Despite the fact that Tsipras and Kammenos had agreed on an informal moratorium until March for discussion of the Prespes deal, the leader of right-wing Independent Greeks (ANEL) has increasingly been voicing his opposition to the agreement.
In the latest of a series of threats, Kammenos, who is also defense minister, broke with the government line once again on Thursday with a statement to armed forces officials in Larissa, central Greece, declaring that he will quit his ministerial post and ANEL will withdraw its support for the SYRIZA-led government when the Prespes agreement goes to FYROM’s Parliament.
In his speech to officers Kammenos accused FYROM’s government of “deciding to pursue its irredentist intentions,” interpreting this as “discrediting the Prespes deal which, in any case, is dead.” He was responding to a series of references by FYROM Prime Minister Zoran Zaev in recent days to a “Macedonian” identity and language.
As approval of the Prespes deal in FYROM’s Parliament is expected in January, Kammenos’s statements on Thursday fueled concerns that a potential crisis in the Greek government could come earlier than originally anticipated.
In a second comment later on Thursday, Kammenos backpedaled, suggesting that he would quit when the deal comes to Greece’s Parliament, most likely in February, a stance he has already expressed several times, most recently earlier this week during a debate in Parliament.
But Kammenos’s concession seemed to be too little too late.

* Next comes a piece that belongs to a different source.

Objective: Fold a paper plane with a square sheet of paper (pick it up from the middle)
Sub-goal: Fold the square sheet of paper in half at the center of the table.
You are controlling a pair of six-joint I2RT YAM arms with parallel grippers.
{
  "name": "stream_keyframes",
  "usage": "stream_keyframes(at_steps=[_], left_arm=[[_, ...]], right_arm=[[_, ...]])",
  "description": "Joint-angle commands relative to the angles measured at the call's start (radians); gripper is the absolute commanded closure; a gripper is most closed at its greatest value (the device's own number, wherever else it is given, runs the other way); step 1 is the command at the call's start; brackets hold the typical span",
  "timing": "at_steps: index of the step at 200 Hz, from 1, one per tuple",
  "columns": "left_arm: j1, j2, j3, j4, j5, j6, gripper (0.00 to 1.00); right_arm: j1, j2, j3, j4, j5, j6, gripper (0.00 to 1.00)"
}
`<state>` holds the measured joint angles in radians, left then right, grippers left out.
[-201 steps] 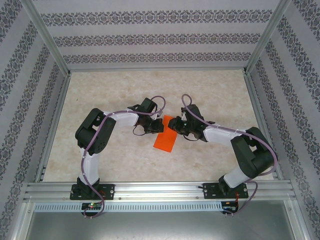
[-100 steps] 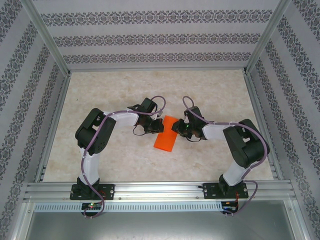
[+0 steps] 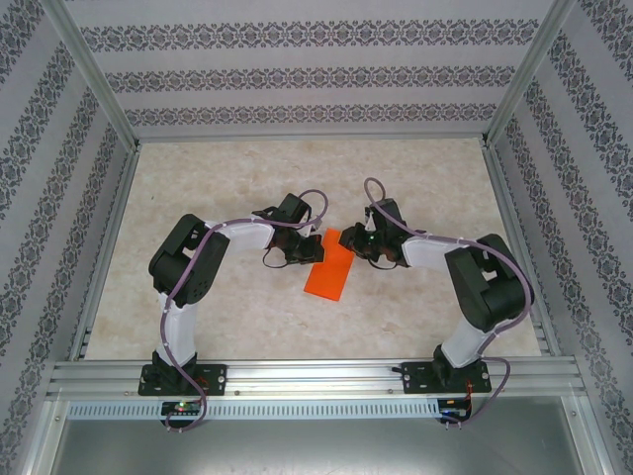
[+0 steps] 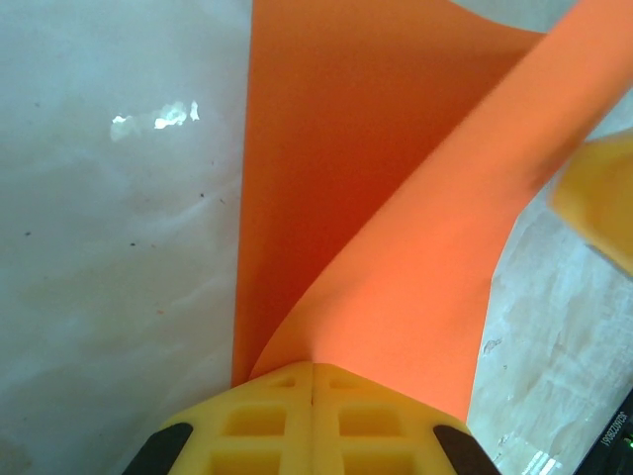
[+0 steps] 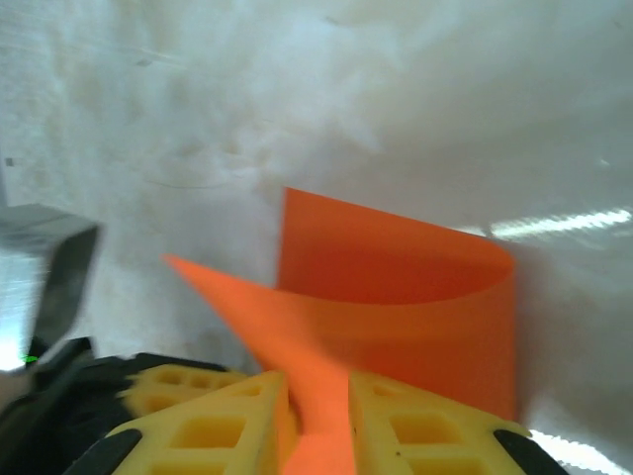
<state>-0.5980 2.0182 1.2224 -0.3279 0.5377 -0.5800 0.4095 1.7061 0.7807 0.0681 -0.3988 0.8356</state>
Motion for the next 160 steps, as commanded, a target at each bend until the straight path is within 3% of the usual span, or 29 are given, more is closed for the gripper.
stream_keyframes(at_steps=[1, 33, 81, 160], left_arm=[[-0.011, 0.054, -0.024, -0.108, -0.036, 0.025, 1.0], [-0.012, 0.053, -0.025, -0.11, -0.036, 0.029, 1.0], [-0.012, 0.051, -0.033, -0.105, -0.036, 0.025, 1.0], [-0.011, 0.053, -0.03, -0.109, -0.033, 0.028, 1.0]], right_arm=[[-0.014, 0.043, -0.011, 0.028, 0.009, -0.006, 0.77], [-0.028, 0.058, 0.004, 0.016, -0.016, 0.021, 0.78], [-0.032, -0.086, 0.049, -0.04, -0.001, -0.017, 0.77], [-0.065, 0.111, 0.001, 0.088, -0.035, 0.023, 0.78]])
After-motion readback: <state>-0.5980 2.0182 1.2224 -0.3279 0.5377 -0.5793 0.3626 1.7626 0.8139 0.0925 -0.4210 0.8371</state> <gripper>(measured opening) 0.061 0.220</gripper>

It came despite Tsipras’s insistence on the need for all ministers to speak with one voice, in the wake of the departure of Foreign Minister Nikos Kotzias in October following a clash with Kammenos.
Indeed Kammenos’s accusations of FYROM’s irredentist ambitions Thursday came just a few hours after a Greek government source indicated that the FYROM government’s constitutional revisions are in line with the Prespes accord.
According to the source, the main point of contention, Paragraph 3 of Article 49, which referred to “Macedonian people who live in neighboring countries” was changed to “diaspora,” reflecting references that exist in the Greek Constitution. “Therefore, it corresponds to the letter and spirit of the Prespes agreement, whose ratification process is continuing,” the source said.
Meanwhile Kammenos’s vendetta with Kotzias, who signed the Prespes deal in June, appeared to intensify on Thursday, with the latter describing the former as “politically dead.” ANEL issued a statement in response, describing Kotzias as “wandering aimlessly” and “disturbing our sense of aesthetics.”
Centrist To Potami, whose support for the Prespes deal had appeared to falter following Zaev’s comments, on Thursday indicated that it was prepared to back the accord subject to the review of FYROM’s constitutional amendments.